A “slave flash,” alternatively referred to as a speed light or strobe, is a flash unit that remains inactive until it detects a burst of intense light. Once triggered by an external flash, the slave flash emits its own burst of light. Utilizing off-camera flash units enables photographers to achieve dynamic and captivating lighting effects that would be challenging to reproduce using other methods. In this demonstration, we present an accessory known as the “Optical Slave Flash Trigger,” which proves to be exceedingly valuable when working with a speed light. Essentially, it comprises a highly responsive light-sensitive sensor that detects light pulses, activating the associated electronics that subsequently trigger the connected speed light.
The base is to make things small, cheap, isolated, and independently powered. The best way to do this is to use inexpensive and readily available components as the heart of the circuitry. I prefer not using a microcontroller, even a cheap variant, for such a simple design (it would be an overkill). The idea behind the design is very simple:
- Sense the light impulse (from the master flash) using a standard light sensor
- Verify the light level is above a constant threshold (which can be altered using a potentiometer to tweak the detection sensitivity)

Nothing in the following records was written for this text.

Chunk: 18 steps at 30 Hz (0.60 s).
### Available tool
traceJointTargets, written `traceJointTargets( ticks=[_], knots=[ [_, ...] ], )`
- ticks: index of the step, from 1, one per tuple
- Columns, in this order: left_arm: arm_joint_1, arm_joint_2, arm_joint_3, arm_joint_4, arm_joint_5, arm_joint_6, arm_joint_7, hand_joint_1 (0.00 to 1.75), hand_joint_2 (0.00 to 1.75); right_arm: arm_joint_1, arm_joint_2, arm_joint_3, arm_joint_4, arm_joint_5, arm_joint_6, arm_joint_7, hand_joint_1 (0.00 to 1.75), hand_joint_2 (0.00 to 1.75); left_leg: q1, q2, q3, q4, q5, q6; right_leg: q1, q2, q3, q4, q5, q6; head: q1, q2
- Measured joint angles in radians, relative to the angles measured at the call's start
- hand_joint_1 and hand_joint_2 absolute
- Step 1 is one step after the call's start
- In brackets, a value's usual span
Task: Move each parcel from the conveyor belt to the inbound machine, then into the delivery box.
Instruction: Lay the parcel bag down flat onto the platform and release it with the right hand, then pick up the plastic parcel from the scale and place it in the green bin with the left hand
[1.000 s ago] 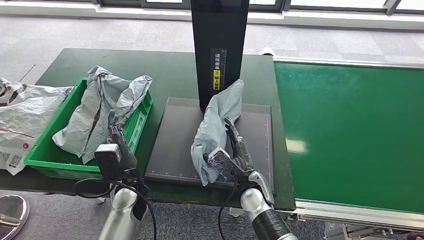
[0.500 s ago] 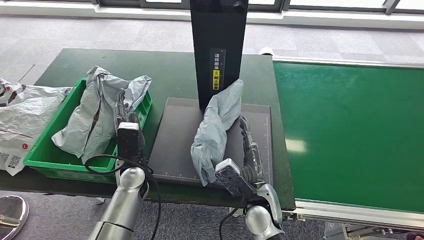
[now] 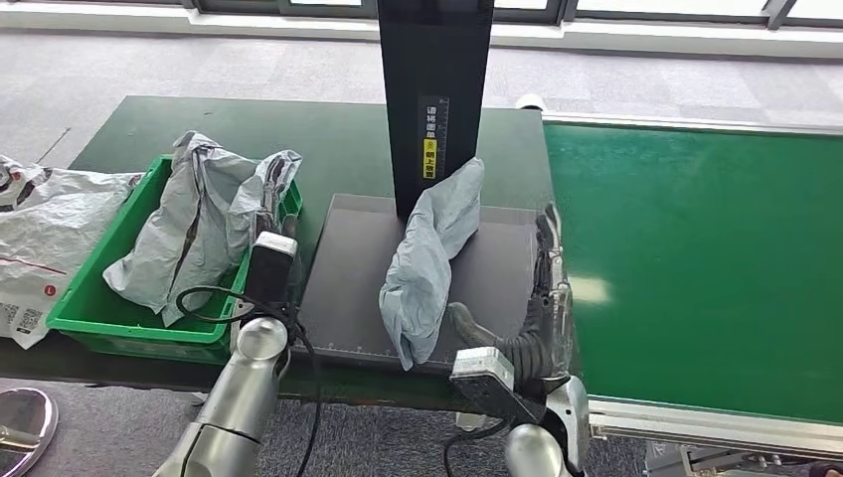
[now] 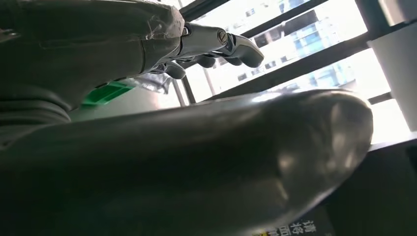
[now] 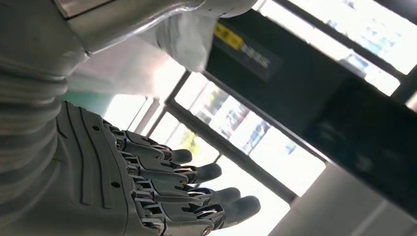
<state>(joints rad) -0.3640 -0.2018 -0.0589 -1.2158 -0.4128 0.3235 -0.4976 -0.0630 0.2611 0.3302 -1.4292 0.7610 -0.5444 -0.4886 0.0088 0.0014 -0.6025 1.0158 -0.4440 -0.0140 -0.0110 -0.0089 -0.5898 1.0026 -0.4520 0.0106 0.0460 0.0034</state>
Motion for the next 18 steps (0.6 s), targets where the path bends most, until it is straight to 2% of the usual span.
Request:
traceJointTargets(
  ticks=[4, 8, 13, 18],
  knots=[
    [-0.009, 0.008, -0.04, -0.023, -0.194, -0.084, 0.053, 0.0, 0.0, 0.07, -0.021, 0.024, -0.123, 0.02, -0.026, 0.006, 0.0, 1.75, 0.0, -0.001, 0.0, 0.0, -0.001, 0.0, 0.0, -0.001, 0.0, 0.0, -0.001, 0.0, 0.0, 0.0],
    [-0.045, 0.012, -0.131, 0.053, -0.347, -0.131, 0.1, 0.0, 0.0, 0.112, -0.037, 0.052, -0.184, -0.005, -0.015, -0.007, 0.0, 1.75, 0.0, 0.0, 0.0, 0.0, -0.001, 0.0, 0.0, -0.001, 0.0, -0.001, -0.001, 0.0, 0.0, 0.0],
    [-0.068, 0.012, -0.219, 0.14, -0.403, -0.14, 0.112, 0.0, 0.0, 0.132, -0.053, 0.074, -0.239, -0.013, 0.001, -0.013, 0.0, 1.75, 0.0, 0.001, 0.0, 0.0, -0.001, 0.0, 0.0, 0.001, 0.0, -0.001, 0.0, 0.001, 0.0, 0.0],
    [-0.087, 0.012, -0.256, 0.185, -0.431, -0.159, 0.137, 0.0, 0.0, 0.133, -0.064, 0.088, -0.263, -0.019, 0.012, -0.012, 0.0, 1.75, 0.0, 0.001, 0.001, 0.0, -0.001, 0.0, 0.0, 0.001, 0.0, -0.001, 0.0, 0.0, 0.0, 0.0]
  ],
)
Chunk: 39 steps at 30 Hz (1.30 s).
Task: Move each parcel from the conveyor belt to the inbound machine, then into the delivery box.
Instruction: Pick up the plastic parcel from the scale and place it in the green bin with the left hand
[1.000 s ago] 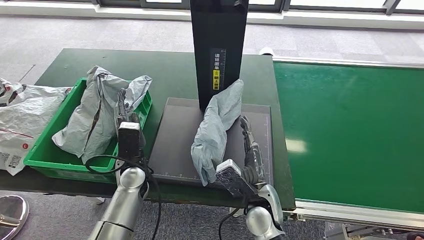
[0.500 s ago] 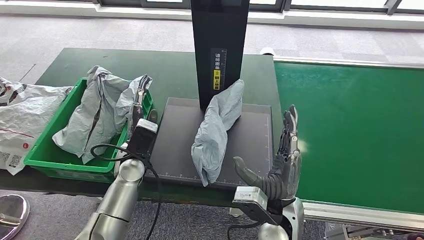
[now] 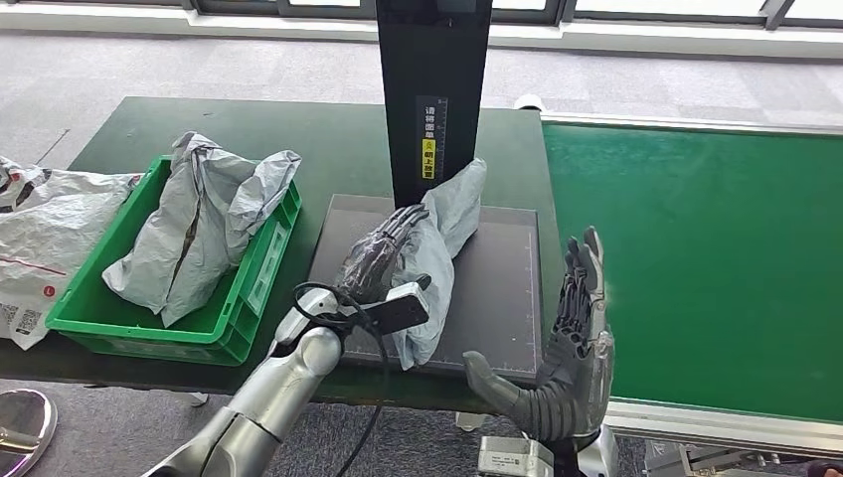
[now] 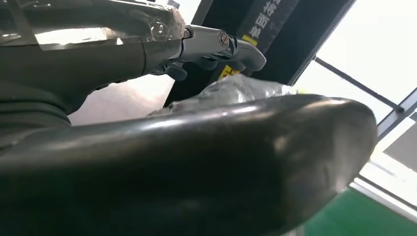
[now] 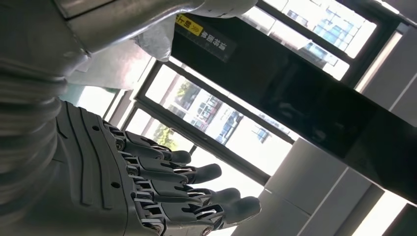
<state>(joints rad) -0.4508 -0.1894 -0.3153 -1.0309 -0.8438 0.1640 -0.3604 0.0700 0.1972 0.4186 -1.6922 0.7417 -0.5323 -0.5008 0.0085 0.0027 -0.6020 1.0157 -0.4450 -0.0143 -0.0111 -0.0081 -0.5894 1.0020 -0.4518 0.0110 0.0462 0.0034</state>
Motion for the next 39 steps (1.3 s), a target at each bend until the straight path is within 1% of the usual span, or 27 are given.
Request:
traceJointTargets(
  ticks=[5, 10, 22, 26, 27, 28, 30, 31, 32, 36, 39],
  knots=[
    [-0.018, 0.0, -0.033, 0.058, -0.058, -0.008, 0.032, 0.0, 0.0, 0.001, -0.01, 0.016, -0.012, 0.0, 0.001, -0.001, 0.0, 1.75, 0.0, 0.0, 0.0, 0.0, 0.0, 0.0, 0.0, 0.0, 0.0, 0.0, 0.0, 0.0, 0.0, 0.0],
    [-0.031, 0.0, -0.052, 0.096, -0.071, -0.008, 0.037, 0.0, 0.0, 0.001, -0.018, 0.032, -0.02, 0.002, 0.001, 0.0, 0.0, 1.75, 0.0, 0.0, 0.0, 0.0, 0.0, 0.0, 0.0, 0.0, 0.001, 0.0, 0.0, 0.0, 0.0, 0.0],
    [-0.041, 0.0, -0.059, 0.13, -0.082, -0.008, 0.04, 0.0, 0.0, 0.001, -0.024, 0.034, -0.025, 0.003, 0.001, 0.001, 0.0, 1.75, 0.0, 0.0, 0.001, 0.0, 0.0, 0.0, 0.0, 0.0, 0.001, 0.0, 0.0, 0.0, 0.0, 0.0],
    [-0.047, 0.0, -0.078, 0.147, -0.146, 0.012, 0.075, 0.0, 1.75, 0.001, -0.025, 0.042, -0.028, 0.009, 0.001, 0.006, 0.0, 1.75, 0.0, 0.0, 0.001, 0.0, 0.0, 0.0, 0.0, 0.0, 0.001, 0.0, 0.0, 0.0, 0.0, 0.0],
    [-0.049, 0.0, -0.084, 0.155, -0.167, 0.027, 0.088, 0.06, 1.75, 0.001, -0.026, 0.047, -0.029, 0.01, 0.001, 0.006, 0.0, 1.75, 0.0, 0.0, 0.001, 0.0, 0.0, 0.0, 0.0, 0.0, 0.001, 0.0, 0.0, 0.0, 0.0, 0.0],
    [-0.052, 0.0, -0.089, 0.164, -0.188, 0.046, 0.101, 0.4, 1.75, 0.001, -0.028, 0.054, -0.029, 0.009, 0.002, 0.005, 0.0, 1.75, 0.0, 0.0, 0.001, 0.0, 0.0, 0.0, 0.0, 0.0, 0.001, 0.0, 0.0, 0.0, 0.0, 0.0],
    [-0.054, 0.0, -0.097, 0.18, -0.226, 0.092, 0.128, 1.27, 1.75, 0.002, -0.031, 0.064, -0.03, 0.005, 0.004, 0.002, 0.0, 1.75, 0.0, 0.0, 0.001, 0.0, 0.0, 0.0, 0.0, 0.0, 0.001, 0.0, 0.0, 0.0, 0.0, 0.0],
    [-0.055, 0.0, -0.101, 0.187, -0.245, 0.116, 0.139, 1.64, 1.75, 0.002, -0.032, 0.067, -0.03, 0.002, 0.005, 0.0, 0.0, 1.75, 0.0, 0.0, 0.001, 0.0, 0.0, 0.0, 0.0, 0.0, 0.001, 0.0, 0.0, 0.0, 0.0, 0.0],
    [-0.055, 0.0, -0.104, 0.193, -0.264, 0.138, 0.151, 1.75, 1.75, 0.002, -0.033, 0.069, -0.03, 0.0, 0.006, -0.001, 0.0, 1.75, 0.0, 0.0, 0.001, 0.0, 0.0, 0.0, 0.0, 0.0, 0.001, 0.0, 0.0, 0.0, 0.0, 0.0],
    [-0.048, -0.003, -0.107, 0.212, -0.327, 0.235, 0.202, 1.75, 1.75, 0.0, -0.035, 0.077, -0.03, -0.008, 0.007, 0.0, 0.0, 1.75, 0.0, 0.0, 0.001, 0.0, 0.0, 0.0, 0.0, 0.0, 0.002, 0.0, 0.0, 0.0, 0.0, 0.0],
    [-0.03, -0.009, -0.107, 0.226, -0.351, 0.297, 0.213, 1.75, 1.75, -0.002, -0.037, 0.082, -0.03, -0.013, 0.006, 0.003, 0.0, 1.75, 0.0, 0.0, 0.001, 0.0, 0.0, 0.0, 0.0, 0.0, 0.002, 0.0, 0.0, 0.0, 0.0, 0.0]
  ],
)
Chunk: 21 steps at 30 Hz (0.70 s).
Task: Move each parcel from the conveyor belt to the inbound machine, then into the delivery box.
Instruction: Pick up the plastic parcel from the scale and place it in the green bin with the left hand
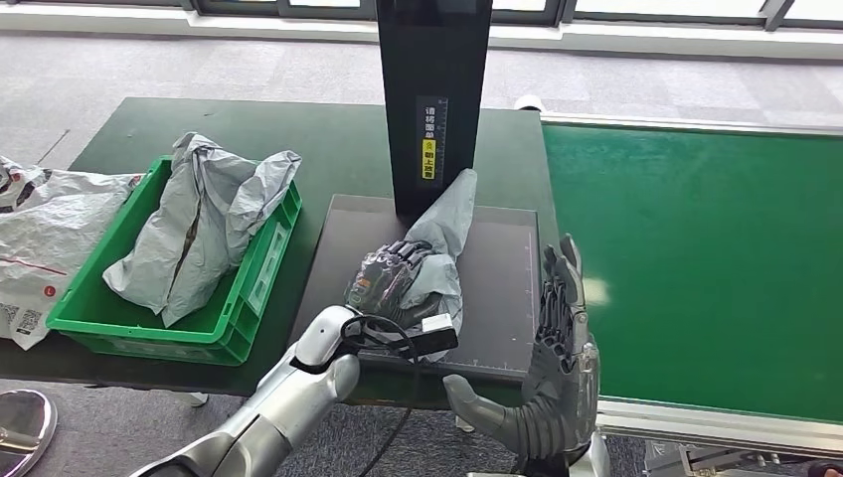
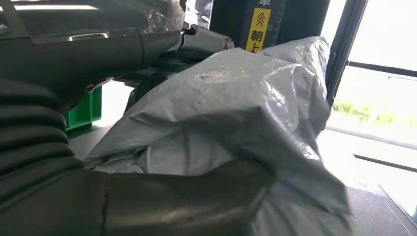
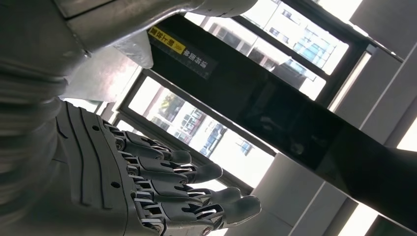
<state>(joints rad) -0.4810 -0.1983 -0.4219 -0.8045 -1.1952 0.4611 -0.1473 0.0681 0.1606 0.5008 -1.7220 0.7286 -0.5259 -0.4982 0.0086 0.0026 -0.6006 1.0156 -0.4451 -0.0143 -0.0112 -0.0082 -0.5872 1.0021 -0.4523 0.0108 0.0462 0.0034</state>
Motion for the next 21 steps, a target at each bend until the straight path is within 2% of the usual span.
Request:
traceJointTargets(
  ticks=[11, 15, 21],
  knots=[
    [0.059, -0.035, 0.051, 0.056, -0.11, 0.219, 0.055, 1.75, 1.75, -0.017, 0.0, 0.011, -0.001, -0.002, 0.007, 0.014, 0.0, 1.75, 0.0, 0.0, 0.001, 0.0, 0.0, 0.0, 0.0, 0.0, 0.001, 0.0, 0.0, 0.0, 0.0, 0.0],
    [0.111, -0.04, 0.097, 0.006, -0.154, 0.24, 0.066, 1.75, 1.75, -0.017, 0.0, 0.016, -0.001, -0.023, 0.01, -0.004, 0.0, 1.75, 0.0, 0.0, 0.001, 0.0, 0.0, 0.0, 0.0, 0.0, 0.001, 0.0, 0.0, 0.0, 0.0, 0.0],
    [0.189, -0.045, 0.147, -0.103, -0.121, 0.241, 0.014, 1.75, 1.75, -0.017, 0.0, 0.018, -0.001, -0.031, 0.011, -0.017, 0.0, 1.75, 0.0, 0.0, 0.001, 0.0, 0.0, 0.0, 0.0, 0.0, 0.001, 0.0, -0.001, 0.0, 0.0, 0.0]
  ],
)
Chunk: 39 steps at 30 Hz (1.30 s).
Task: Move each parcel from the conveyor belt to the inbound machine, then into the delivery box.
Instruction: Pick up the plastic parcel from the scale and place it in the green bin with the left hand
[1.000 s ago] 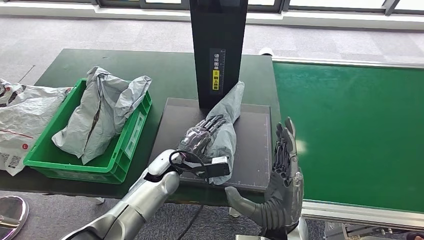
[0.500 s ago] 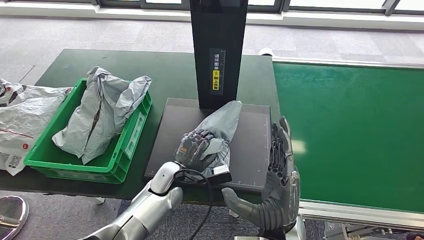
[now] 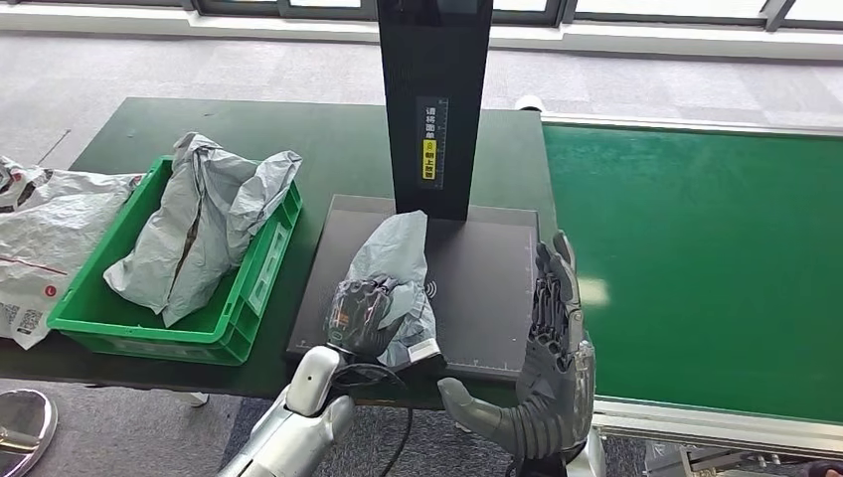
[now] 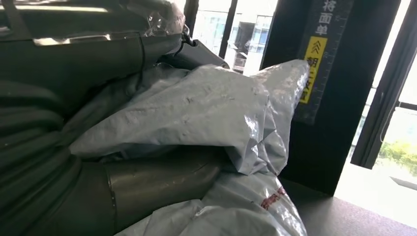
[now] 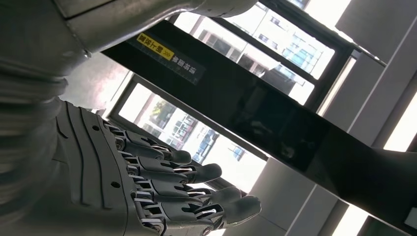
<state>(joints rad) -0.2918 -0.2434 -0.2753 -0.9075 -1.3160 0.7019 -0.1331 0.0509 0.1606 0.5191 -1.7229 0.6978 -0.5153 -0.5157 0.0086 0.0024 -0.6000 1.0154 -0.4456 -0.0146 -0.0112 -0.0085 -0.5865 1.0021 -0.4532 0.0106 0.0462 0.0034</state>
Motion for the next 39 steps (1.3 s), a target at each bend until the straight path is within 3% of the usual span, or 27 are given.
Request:
traceJointTargets(
  ticks=[7, 11, 17, 32, 39],
  knots=[
    [0.125, -0.006, 0.056, -0.298, 0.224, 0.0, -0.183, 1.75, 1.75, 0.015, -0.003, 0.0, -0.017, 0.005, -0.023, -0.027, 0.0, 1.75, 0.0, 0.0, -0.001, 0.0, -0.001, 0.0, 0.0, 0.0, -0.001, 0.0, 0.0, 0.0, 0.0, 0.0],
    [0.191, -0.022, 0.105, -0.484, 0.306, 0.0, -0.338, 1.75, 1.75, 0.046, -0.008, 0.0, -0.037, -0.001, -0.04, -0.062, 0.0, 1.75, 0.0, 0.0, -0.001, 0.0, -0.001, 0.0, 0.0, 0.0, -0.001, 0.0, -0.001, 0.0, 0.0, 0.0],
    [0.237, -0.039, 0.179, -0.696, 0.399, 0.0, -0.424, 1.75, 1.75, 0.085, -0.013, -0.001, -0.06, -0.01, -0.039, -0.092, 0.0, 1.75, 0.0, 0.001, 0.0, 0.0, -0.003, 0.001, 0.0, 0.0, -0.001, 0.0, -0.002, -0.001, 0.0, 0.0],
    [0.248, -0.052, 0.239, -0.799, 0.409, 0.0, -0.453, 1.75, 1.75, 0.093, -0.013, -0.002, -0.067, -0.01, -0.033, -0.095, 0.0, 1.75, 0.0, 0.001, 0.0, 0.0, -0.003, 0.001, 0.0, 0.001, -0.001, 0.0, -0.002, -0.001, 0.0, 0.0],
    [0.191, -0.024, 0.256, -0.767, 0.425, -0.002, -0.38, 1.75, 1.75, 0.105, -0.013, -0.012, -0.077, -0.007, -0.025, -0.094, 0.0, 1.75, 0.0, 0.001, 0.001, 0.0, -0.003, 0.001, 0.0, 0.001, -0.001, 0.0, -0.002, -0.001, 0.0, 0.0]
  ],
)
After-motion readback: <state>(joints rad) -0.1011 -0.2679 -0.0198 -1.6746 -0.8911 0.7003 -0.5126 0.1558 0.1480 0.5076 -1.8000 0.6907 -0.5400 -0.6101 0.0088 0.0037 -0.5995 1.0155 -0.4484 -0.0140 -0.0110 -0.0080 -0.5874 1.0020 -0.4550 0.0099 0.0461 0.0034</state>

- Trigger the save flash through a galvanically-isolated (contact-free) electronic switch
This little circuit works on the principle of Wheatstone bridge. When light falls on the phototransistor (PT1), its conductivity (and current) increases which makes the driver transistor (TR1) forward biased. As a result, the opto-isolated triac (OT1) wakes up to trigger the slave flash (thanks to an optical coupling, it enables safely to use even the oldest flashgun that could otherwise damage your circuitry by high voltage ignition). However, you need to be aware that the connected slave flash doesn’t work when the ambient light is too strong i.e. during spacious daylight. Likewise, it may even misfire when you have a very bright source of artificial light in its path. Potentiometer (RP1) here helps you to set a light detection threshold the right way.
The light sensor utilized in this design is a standard 5mm round phototransistor. Specifically, it is a high-speed and highly sensitive silicon NPN phototransistor. Its clear epoxy covering renders it suitable for detecting visible light and infrared radiation.
The opto-isolated triac employed in the circuit is of the MOC3021 type. It comprises a gallium arsenide infrared emitting diode, optically linked to a silicon bilateral switch. Given that the CR2032 Lithium Manganese Dioxide battery provides a nominal voltage of 3V (with a nominal capacity of 220mAh), the entire circuit can be comfortably powered by it, without any significant challenges.
To establish a connection between the fully assembled slave flash trigger circuit and the slave flashgun, a female hotshoe connector is necessary. The simple operation required to trigger the flash when it’s placed in the hotshoe is to create a short circuit between the two trigger contacts. Therefore, you can easily extend the switch output (SW1 & SW2) of the circuit to the electrical (trigger) contacts of the hotshoe using an integrated or standalone sync cable.
Flash ‘n’ Camera
Within the realm of artificial light sources, Xenon is renowned for closely approximating the natural color spectrum of the sun within the visible range, spanning approximately 380-750nm. Consequently, Xenon is extensively employed in camera flash systems. In an electronic flashgun, a high-voltage capacitor plays a pivotal role in storing electrical energy for subsequent utilization. Upon triggering the flash, the capacitor discharges its stored energy through a flashtube. This Xenon-filled flashtube emits an exceptionally intense and brief burst of light.